▶ What you should do: Word for word, copy every line of the data.

▶ Data shown:
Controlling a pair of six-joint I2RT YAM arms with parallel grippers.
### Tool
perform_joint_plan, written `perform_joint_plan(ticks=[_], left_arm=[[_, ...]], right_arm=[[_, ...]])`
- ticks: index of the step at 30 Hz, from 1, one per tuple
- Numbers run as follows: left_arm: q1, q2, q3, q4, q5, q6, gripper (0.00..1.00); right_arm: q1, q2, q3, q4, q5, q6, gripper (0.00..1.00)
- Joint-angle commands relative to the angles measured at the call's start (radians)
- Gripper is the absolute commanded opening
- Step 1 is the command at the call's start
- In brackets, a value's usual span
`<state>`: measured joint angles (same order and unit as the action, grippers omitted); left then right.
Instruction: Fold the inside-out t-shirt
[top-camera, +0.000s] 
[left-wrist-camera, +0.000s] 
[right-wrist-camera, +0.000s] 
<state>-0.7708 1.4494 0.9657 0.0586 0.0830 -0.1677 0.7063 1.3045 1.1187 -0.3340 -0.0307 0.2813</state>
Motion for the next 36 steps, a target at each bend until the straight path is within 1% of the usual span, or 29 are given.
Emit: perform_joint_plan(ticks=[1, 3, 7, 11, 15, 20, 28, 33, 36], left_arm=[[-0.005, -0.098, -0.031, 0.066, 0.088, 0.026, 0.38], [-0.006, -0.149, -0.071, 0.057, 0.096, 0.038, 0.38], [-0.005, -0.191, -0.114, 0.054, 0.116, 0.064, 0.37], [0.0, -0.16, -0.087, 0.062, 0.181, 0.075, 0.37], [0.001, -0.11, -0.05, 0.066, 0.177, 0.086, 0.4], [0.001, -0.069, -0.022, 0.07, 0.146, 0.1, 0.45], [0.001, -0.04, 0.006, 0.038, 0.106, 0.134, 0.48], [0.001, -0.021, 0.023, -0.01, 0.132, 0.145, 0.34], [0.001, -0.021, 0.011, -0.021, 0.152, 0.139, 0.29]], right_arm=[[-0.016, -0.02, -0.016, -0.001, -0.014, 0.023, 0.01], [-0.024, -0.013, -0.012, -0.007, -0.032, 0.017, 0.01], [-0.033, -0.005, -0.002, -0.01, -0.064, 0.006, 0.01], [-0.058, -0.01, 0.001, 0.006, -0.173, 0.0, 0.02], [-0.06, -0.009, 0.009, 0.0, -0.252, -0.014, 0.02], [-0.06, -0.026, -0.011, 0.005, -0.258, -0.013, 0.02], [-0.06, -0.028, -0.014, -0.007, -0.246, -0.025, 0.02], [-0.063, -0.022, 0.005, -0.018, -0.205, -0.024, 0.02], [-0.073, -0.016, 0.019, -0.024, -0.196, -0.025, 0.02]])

▶ Result for this task:
Controlling a pair of six-joint I2RT YAM arms with parallel grippers.
### Tool
perform_joint_plan, written `perform_joint_plan(ticks=[_], left_arm=[[_, ...]], right_arm=[[_, ...]])`
- ticks: index of the step at 30 Hz, from 1, one per tuple
- Numbers run as follows: left_arm: q1, q2, q3, q4, q5, q6, gripper (0.00..1.00); right_arm: q1, q2, q3, q4, q5, q6, gripper (0.00..1.00)
- Joint-angle commands relative to the angles measured at the call's start (radians)
- Gripper is the absolute commanded opening
- Step 1 is the command at the call's start
- In brackets, a value's usual span
`<state>`: measured joint angles (same order and unit as the action, grippers omitted); left then right.
Instruction: Fold the inside-out t-shirt
[top-camera, +0.000s] 
[left-wrist-camera, +0.000s] 
[right-wrist-camera, +0.000s] 
<state>-0.7708 1.4494 0.9657 0.0586 0.0830 -0.1677 0.7063 1.3045 1.1187 -0.3340 -0.0307 0.2813</state>
Motion for the next 36 steps, a target at each bend until the straight path is within 1% of the usual span, or 29 are given.
Emit: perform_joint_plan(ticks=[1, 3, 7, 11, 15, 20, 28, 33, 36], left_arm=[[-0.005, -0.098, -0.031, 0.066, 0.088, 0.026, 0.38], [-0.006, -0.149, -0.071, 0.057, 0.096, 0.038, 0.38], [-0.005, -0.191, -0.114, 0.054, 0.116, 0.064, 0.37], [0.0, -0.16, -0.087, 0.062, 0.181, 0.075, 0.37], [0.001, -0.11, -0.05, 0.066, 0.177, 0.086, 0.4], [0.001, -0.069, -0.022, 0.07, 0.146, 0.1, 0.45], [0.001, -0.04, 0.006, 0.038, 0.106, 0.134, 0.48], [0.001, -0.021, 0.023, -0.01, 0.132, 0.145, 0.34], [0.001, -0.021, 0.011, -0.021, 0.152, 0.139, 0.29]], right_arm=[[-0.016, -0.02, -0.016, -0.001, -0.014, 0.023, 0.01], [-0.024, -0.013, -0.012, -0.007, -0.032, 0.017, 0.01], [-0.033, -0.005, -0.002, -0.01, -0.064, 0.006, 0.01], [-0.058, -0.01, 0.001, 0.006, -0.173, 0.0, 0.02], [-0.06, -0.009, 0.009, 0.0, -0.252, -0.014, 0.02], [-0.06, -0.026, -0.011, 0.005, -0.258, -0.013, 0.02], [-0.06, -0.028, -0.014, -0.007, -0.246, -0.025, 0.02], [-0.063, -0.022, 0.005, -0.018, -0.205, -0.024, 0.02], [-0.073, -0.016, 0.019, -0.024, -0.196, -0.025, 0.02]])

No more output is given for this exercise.